What This Moment Reveals About Cinema

What War 2 represents, perhaps unintentionally, is a crisis in how mega-budgeted action films are greenlit in Indian cinema. The film came out at a time when audiences were increasingly selective about what deserved their attention and their money, especially after the pandemic-era reset of viewing habits. Just throwing enormous resources at a project with established names no longer guaranteed results—if it ever did.

The legacy of War 2, if we’re being honest, won’t be about influence or cultural impact in the traditional sense. It won’t inspire a wave of similar films or establish new aesthetic standards for the genre. Instead, it will be remembered as a lesson: a concrete example of how creative vision, talented actors, and massive budgets can still fail spectacularly when the fundamental storytelling or creative coherence doesn’t land.

What Remains

That said, there’s something worth respecting about films that swing for the fences, even when they miss. Mukerji took genuine risks here, assembling an unusual cast combination and committing to an ambitious vision.
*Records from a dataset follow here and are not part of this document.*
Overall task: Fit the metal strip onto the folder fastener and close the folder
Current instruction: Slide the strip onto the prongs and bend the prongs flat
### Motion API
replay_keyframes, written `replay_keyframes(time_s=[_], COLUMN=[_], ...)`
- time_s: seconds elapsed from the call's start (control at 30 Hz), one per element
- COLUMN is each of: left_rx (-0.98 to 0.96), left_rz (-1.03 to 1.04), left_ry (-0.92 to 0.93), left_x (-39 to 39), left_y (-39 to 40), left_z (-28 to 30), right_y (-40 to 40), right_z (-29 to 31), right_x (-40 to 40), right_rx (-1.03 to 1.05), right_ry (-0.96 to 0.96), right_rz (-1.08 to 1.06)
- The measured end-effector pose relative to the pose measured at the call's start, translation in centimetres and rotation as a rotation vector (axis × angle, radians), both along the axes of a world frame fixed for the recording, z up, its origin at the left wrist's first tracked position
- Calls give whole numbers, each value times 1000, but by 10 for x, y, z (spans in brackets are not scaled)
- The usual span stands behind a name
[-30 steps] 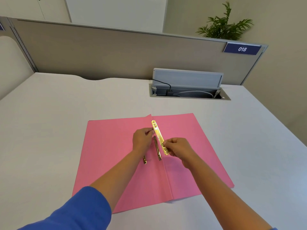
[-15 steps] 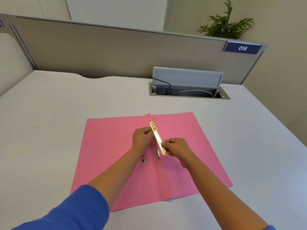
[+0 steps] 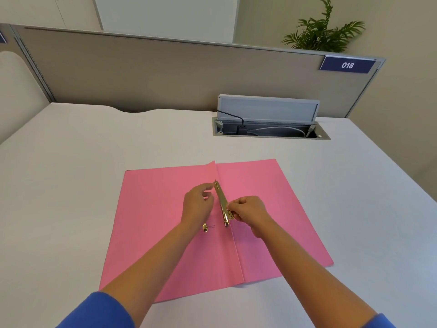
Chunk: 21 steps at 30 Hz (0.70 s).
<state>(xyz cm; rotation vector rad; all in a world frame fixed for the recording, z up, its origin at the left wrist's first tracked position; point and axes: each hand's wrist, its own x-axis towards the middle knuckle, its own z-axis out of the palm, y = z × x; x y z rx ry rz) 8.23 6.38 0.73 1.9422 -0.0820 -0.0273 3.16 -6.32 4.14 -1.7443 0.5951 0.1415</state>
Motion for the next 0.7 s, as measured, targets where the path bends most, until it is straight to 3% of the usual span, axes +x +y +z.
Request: replay_keyframes(time_s=[0.23,0.7], left_rx=[295,292], left_rz=[-210,-208], left_ry=[-407,-730], left_x=[-35,-49], left_y=[18,22], left_z=[-10,-1], right_y=[8,11], right_z=[-1,4], right_x=[2,5], right_rx=[37,46], right_ry=[-20,-66], right_rz=[14,-23])
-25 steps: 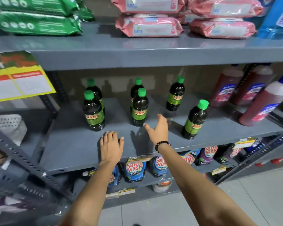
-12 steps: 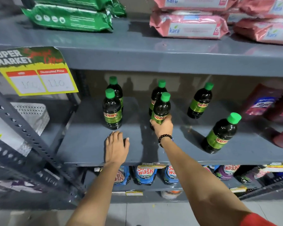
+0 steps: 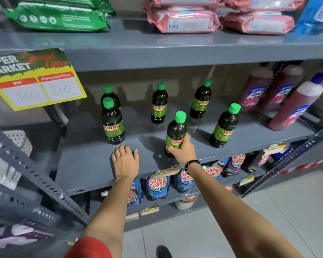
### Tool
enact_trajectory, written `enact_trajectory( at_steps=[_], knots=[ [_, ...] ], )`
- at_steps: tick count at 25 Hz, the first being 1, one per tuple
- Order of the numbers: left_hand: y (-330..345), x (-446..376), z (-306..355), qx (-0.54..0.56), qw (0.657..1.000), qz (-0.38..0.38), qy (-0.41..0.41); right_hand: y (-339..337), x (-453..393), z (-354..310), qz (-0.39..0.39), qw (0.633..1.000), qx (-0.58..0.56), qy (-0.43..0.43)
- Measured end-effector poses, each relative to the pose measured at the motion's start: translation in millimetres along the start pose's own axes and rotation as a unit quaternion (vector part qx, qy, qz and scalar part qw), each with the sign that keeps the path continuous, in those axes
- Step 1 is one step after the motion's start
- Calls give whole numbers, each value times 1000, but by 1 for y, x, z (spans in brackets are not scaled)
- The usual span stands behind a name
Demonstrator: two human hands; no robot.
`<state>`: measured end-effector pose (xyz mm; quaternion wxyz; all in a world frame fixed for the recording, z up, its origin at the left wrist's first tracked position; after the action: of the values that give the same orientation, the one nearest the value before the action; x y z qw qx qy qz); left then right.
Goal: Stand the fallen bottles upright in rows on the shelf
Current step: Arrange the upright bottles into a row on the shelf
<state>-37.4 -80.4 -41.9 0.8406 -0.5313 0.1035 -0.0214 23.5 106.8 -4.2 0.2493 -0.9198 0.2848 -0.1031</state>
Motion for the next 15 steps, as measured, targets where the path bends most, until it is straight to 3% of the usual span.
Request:
enact_trajectory(
  at_steps=[5, 8, 10, 15],
  knots=[
    [-6, 1, 0, 19, 1000, -4, 8, -7, 10, -3, -31, 999, -16, -1],
    [-14, 5, -12, 29, 999, 11, 15, -2, 34, 4, 87, 996, 16, 26],
    [-20, 7, -26, 16, 1000, 16, 8, 10, 54, 7, 132, 989, 66, -10],
    [-35, 12, -62, -3, 999, 23, -26, 61, 64, -24, 30, 975, 150, -158]
  ],
)
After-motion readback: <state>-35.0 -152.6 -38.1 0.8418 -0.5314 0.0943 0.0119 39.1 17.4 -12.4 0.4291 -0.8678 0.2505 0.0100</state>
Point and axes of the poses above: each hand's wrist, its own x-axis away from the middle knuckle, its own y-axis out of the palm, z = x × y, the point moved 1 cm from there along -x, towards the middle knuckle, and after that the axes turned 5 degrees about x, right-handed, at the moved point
The performances from Roshan and Rama Rao Jr. likely contained interesting work, even if the film’s overall architecture didn’t support it. Kiara Advani probably had moments that would shine in isolation.

The real significance of War 2 might be that it forced the industry to confront uncomfortable questions about sustainability, audience trust, and what actually translates to theater seats. In that sense, even a failure of this magnitude teaches valuable lessons—if the industry is willing to learn from it. Whether it actually does remains to be seen.